**Directions for this task**.
Go through the records line by line and work out how many lines hold the word "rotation". Answer with the number only.

**Excerpted data**.
··········
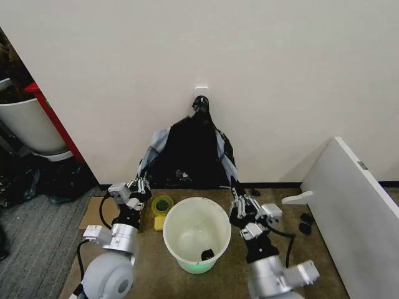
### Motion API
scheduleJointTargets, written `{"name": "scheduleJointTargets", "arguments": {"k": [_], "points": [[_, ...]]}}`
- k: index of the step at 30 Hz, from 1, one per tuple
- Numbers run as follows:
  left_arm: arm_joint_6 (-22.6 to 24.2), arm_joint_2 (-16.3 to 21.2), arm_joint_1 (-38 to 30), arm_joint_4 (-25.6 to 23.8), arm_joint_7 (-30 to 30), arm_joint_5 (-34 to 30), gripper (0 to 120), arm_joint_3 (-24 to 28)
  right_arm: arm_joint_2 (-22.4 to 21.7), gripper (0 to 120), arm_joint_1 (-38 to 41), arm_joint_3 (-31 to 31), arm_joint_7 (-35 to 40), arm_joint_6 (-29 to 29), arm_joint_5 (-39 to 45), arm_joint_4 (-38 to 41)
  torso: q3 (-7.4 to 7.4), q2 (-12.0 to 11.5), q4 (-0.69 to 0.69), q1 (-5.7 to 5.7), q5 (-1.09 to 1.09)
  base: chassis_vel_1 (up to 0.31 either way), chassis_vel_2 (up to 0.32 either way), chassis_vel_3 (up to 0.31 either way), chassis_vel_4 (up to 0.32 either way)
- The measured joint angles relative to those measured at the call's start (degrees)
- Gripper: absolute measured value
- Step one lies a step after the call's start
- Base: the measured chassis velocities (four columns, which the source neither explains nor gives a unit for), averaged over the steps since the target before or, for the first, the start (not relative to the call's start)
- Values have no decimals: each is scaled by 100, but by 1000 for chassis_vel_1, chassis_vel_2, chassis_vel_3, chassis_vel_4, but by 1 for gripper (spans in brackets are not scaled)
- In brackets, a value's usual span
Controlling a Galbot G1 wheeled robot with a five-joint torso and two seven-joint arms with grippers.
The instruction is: Place the garbage bag over the trash bin.
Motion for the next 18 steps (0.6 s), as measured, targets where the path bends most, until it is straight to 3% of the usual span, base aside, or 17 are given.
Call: {"name": "scheduleJointTargets", "arguments": {"k": [10, 18], "points": [[-179, 241, 33, -738, 621, -461, 0, -108, -87, 0, 242, 287, -611, 403, -171, 48, 1, 0, 0, 1, 1, 0, 0, 0, 0], [-121, -3, 64, -457, 860, -472, 0, 173, -54, 0, 485, 356, -902, 574, -329, -326, 1, -1, 0, 1, 1, 0, 0, 0, 0]]}}
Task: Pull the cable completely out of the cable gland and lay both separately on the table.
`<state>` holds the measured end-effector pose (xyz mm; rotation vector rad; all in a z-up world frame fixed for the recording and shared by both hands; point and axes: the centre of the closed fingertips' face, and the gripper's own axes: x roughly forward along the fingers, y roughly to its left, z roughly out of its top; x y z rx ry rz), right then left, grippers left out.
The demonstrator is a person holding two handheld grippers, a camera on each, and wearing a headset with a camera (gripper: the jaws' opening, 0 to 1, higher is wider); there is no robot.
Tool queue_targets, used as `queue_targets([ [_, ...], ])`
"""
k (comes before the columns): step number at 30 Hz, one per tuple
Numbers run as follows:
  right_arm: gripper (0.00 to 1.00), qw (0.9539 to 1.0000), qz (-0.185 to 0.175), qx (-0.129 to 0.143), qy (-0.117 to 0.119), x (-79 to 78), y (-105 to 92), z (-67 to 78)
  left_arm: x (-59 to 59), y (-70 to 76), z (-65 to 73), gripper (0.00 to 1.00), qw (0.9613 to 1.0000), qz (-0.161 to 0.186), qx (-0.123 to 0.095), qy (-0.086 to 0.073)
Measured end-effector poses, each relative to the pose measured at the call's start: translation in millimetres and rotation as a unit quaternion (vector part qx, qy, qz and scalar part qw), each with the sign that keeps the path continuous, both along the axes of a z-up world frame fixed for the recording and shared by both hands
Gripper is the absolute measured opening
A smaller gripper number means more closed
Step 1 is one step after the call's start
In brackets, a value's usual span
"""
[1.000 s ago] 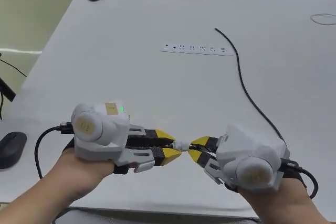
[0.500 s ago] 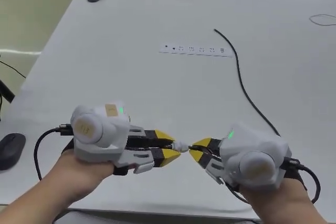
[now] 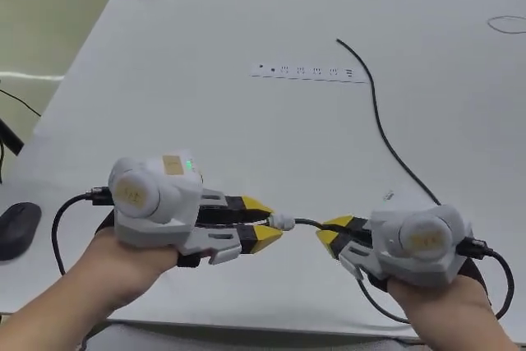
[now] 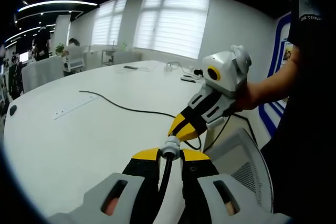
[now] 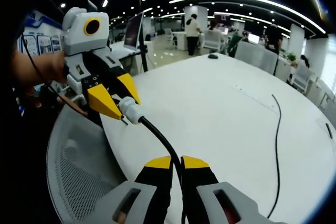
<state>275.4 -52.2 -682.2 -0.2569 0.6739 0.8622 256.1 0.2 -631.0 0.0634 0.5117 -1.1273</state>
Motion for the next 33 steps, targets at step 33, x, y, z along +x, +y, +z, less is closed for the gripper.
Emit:
queue_targets([
  [33,0.01,0.9810,-0.142,0.060,0.117,6.3,-41.7,-37.4,-0.8,-2.9,0.6,0.15,0.9999,-0.005,-0.009,0.003],
])
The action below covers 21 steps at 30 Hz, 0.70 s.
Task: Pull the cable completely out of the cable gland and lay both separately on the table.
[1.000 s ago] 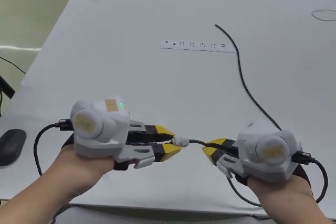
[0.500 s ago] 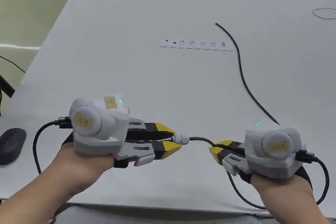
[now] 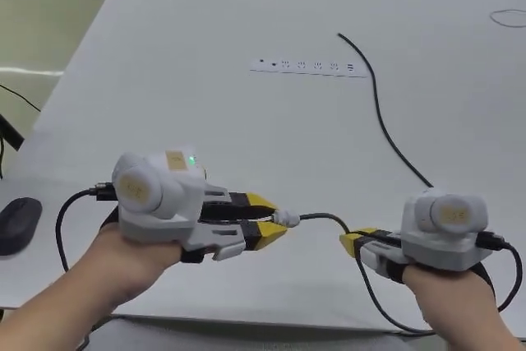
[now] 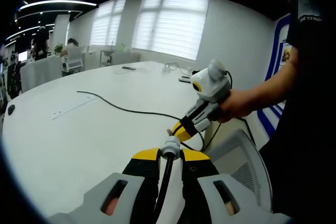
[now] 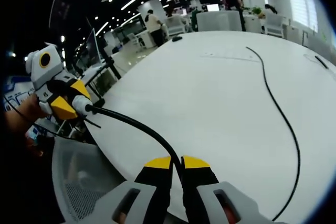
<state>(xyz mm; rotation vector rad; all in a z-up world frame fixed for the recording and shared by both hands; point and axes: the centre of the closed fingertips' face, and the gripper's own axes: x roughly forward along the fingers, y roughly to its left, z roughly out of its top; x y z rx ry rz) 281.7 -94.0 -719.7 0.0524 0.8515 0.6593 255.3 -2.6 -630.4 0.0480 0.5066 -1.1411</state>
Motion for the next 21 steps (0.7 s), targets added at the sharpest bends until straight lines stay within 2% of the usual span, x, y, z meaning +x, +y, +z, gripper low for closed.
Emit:
queue_targets([
  [5,0.02,0.9997,0.020,0.007,-0.014,-2.8,2.4,4.8,2.7,5.1,0.1,0.15,1.0000,0.008,0.001,0.000],
  [7,0.02,0.9992,0.024,0.013,-0.028,-2.2,4.0,8.3,3.2,7.4,-1.4,0.15,0.9998,0.015,0.001,0.010],
  [10,0.03,0.9989,0.032,0.014,-0.032,-4.7,5.5,12.1,3.4,8.1,-2.1,0.15,0.9998,0.017,0.005,0.005],
  [13,0.04,0.9984,0.043,0.013,-0.035,-6.2,6.9,15.4,3.6,8.4,-2.4,0.15,0.9997,0.023,0.002,0.012],
  [18,0.11,0.9961,0.071,-0.012,-0.051,-8.2,6.7,20.6,4.0,8.7,-5.8,0.15,0.9996,0.024,0.008,0.013],
  [21,0.17,0.9935,0.085,-0.011,-0.075,-6.5,11.3,33.8,4.5,8.6,-3.4,0.15,0.9996,0.023,0.008,0.011],
])
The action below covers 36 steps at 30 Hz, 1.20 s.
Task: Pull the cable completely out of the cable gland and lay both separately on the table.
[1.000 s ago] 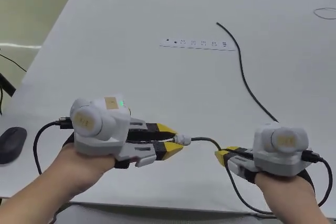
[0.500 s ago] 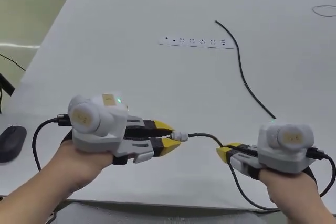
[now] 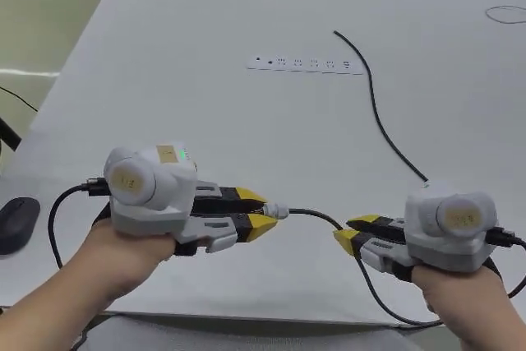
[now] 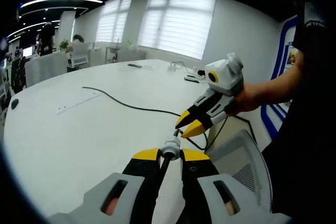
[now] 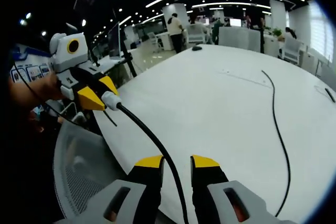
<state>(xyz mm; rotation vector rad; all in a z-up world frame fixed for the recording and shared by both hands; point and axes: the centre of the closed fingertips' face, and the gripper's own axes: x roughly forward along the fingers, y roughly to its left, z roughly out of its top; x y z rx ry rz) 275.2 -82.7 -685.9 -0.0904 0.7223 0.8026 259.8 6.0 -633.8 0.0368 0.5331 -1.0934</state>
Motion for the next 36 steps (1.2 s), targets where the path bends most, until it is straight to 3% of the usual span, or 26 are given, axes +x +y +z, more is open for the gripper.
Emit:
queue_targets([
  [2,0.22,0.9994,0.025,0.012,-0.023,-0.1,10.8,15.3,-0.3,0.2,0.0,0.15,1.0000,-0.001,0.001,0.000],
  [3,0.24,0.9976,0.055,0.022,-0.035,-4.2,21.5,25.3,-0.9,0.1,-0.8,0.15,1.0000,-0.002,0.003,0.000],
  [4,0.25,0.9969,0.067,0.019,-0.036,-6.9,25.7,28.8,-1.2,-0.1,-1.4,0.15,1.0000,-0.003,0.004,0.000],
  [5,0.26,0.9942,0.093,0.007,-0.054,-9.1,32.6,34.9,-1.8,-0.5,-2.6,0.15,1.0000,-0.003,0.005,0.002],
  [6,0.28,0.9911,0.110,-0.007,-0.074,-9.6,36.5,38.6,-2.2,-0.8,-2.8,0.15,1.0000,-0.004,0.006,0.003],
  [7,0.28,0.9852,0.137,-0.034,-0.097,-11.0,41.1,40.3,-2.5,-1.5,-2.3,0.15,1.0000,-0.005,0.005,0.001],
  [10,0.18,0.9713,0.175,-0.075,-0.142,-11.8,50.9,44.6,-3.1,-3.2,0.1,0.15,1.0000,-0.007,0.001,0.001],
  [13,0.20,0.9730,0.179,-0.064,-0.131,-15.0,60.7,45.2,-4.3,-4.7,0.3,0.15,0.9999,-0.010,0.003,0.001],
  [18,0.12,0.9654,0.203,-0.081,-0.142,-18.2,69.5,44.3,-5.0,-5.5,0.7,0.15,0.9999,-0.010,0.002,0.002],
  [25,0.05,0.9597,0.219,-0.098,-0.147,-18.5,69.2,41.8,-6.8,-6.5,1.2,0.15,0.9999,-0.012,0.001,0.002],
  [36,0.01,0.9579,0.223,-0.095,-0.155,-19.8,70.3,38.5,-8.5,-6.2,1.2,0.15,0.9999,-0.013,0.004,0.000],
])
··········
**Answer for this exercise**.
4